Keeping a diary is not an unarchitectural pursuit. What is a record of your most intimate thoughts and feelings if not a monument to how you came together, a blueprint for the construction of your self?

In this spirit, the artist Donna Dennis has chosen to make her diary available for public consumption as though it were one of her sculptures—the forsaken diminutive houses and hotels, say, that she showed at O’Flaherty’s this past spring. One evening in late April, Dennis was at Karma Bookstore, across the street from O’Flaherty’s, for the launch of that published volume, Writing Toward Dawn: Selected Journals 1969–1982 (Bamberger Books). She read aloud a handful of excerpts, though it was the November 12, 1971, entry, in which she examines her youthful obsession with repositories of domesticity, that struck me the most:

What does this house idea mean to me? It’s taken me closer and closer to things important in my childhood. I keep remembering things I forgot. First I thought of the dollhouse, then there’s the treehouse […] there was the snowhouse I always wanted to build, inspired by a photograph of Mother and my brother Harold at the entrance to a snowhouse Harold made, big enough to get inside. All of these houses provided a large part of the great, promising, tantalizing, curious feeling I had throughout my childhood—a kind of vague, mysterious sense of unlimited possibility. I might make almost anything into a house.

Dennis elaborated further during the Q&A. “Recently I had a wonderful dream about little houses, ones brightly, fantastically painted, now faded, but all the more intriguing.… I dreamt I got a Fulbright to Ohio so I could study. I woke up wondering if I shouldn’t have been an architect.”

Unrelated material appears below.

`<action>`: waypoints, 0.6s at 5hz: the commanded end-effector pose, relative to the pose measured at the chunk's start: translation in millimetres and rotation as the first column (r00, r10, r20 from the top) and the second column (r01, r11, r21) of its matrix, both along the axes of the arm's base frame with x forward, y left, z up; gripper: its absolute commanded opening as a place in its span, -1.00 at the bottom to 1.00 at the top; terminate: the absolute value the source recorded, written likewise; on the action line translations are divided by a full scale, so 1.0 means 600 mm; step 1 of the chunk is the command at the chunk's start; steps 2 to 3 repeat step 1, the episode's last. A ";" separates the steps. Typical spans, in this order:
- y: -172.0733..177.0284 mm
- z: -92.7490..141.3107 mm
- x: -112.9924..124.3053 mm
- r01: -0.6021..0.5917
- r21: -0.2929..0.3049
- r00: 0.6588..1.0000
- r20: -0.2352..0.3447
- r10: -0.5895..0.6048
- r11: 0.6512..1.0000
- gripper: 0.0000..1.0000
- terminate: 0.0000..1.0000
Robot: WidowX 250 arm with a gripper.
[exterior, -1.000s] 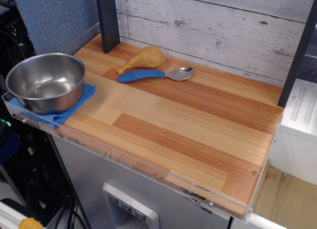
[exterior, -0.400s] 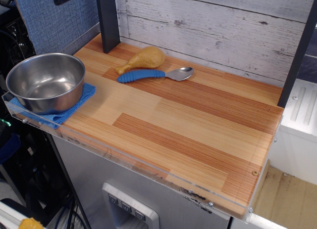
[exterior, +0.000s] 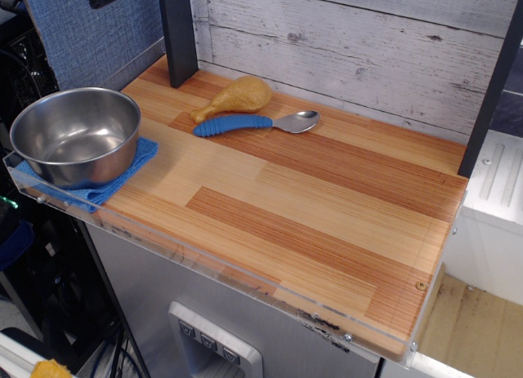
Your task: Put the silver pot onto the blue rag.
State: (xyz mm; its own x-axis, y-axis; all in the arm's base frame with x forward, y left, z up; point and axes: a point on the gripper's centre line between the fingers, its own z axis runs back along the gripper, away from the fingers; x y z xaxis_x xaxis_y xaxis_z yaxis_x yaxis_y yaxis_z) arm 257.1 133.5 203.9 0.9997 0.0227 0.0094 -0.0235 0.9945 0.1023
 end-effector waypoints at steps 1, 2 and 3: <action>-0.006 0.026 -0.020 0.005 0.022 0.999 0.038 -0.006 1.000 1.00 1.00; -0.006 0.026 -0.020 0.005 0.022 0.999 0.038 -0.006 1.000 1.00 1.00; -0.006 0.026 -0.020 0.005 0.022 0.999 0.038 -0.006 1.000 1.00 1.00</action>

In The Interpretation of Dreams (1899), Freud wrote that the virtuous man dreams about doing what the wicked man does in real life. Perhaps architecture is a vice: Architects build the structures that enclose people, shut them away from the world. For bad things to happen behind closed doors, you need doors—walls, too. You can’t enter the houses Donna Dennis builds, and for good reason.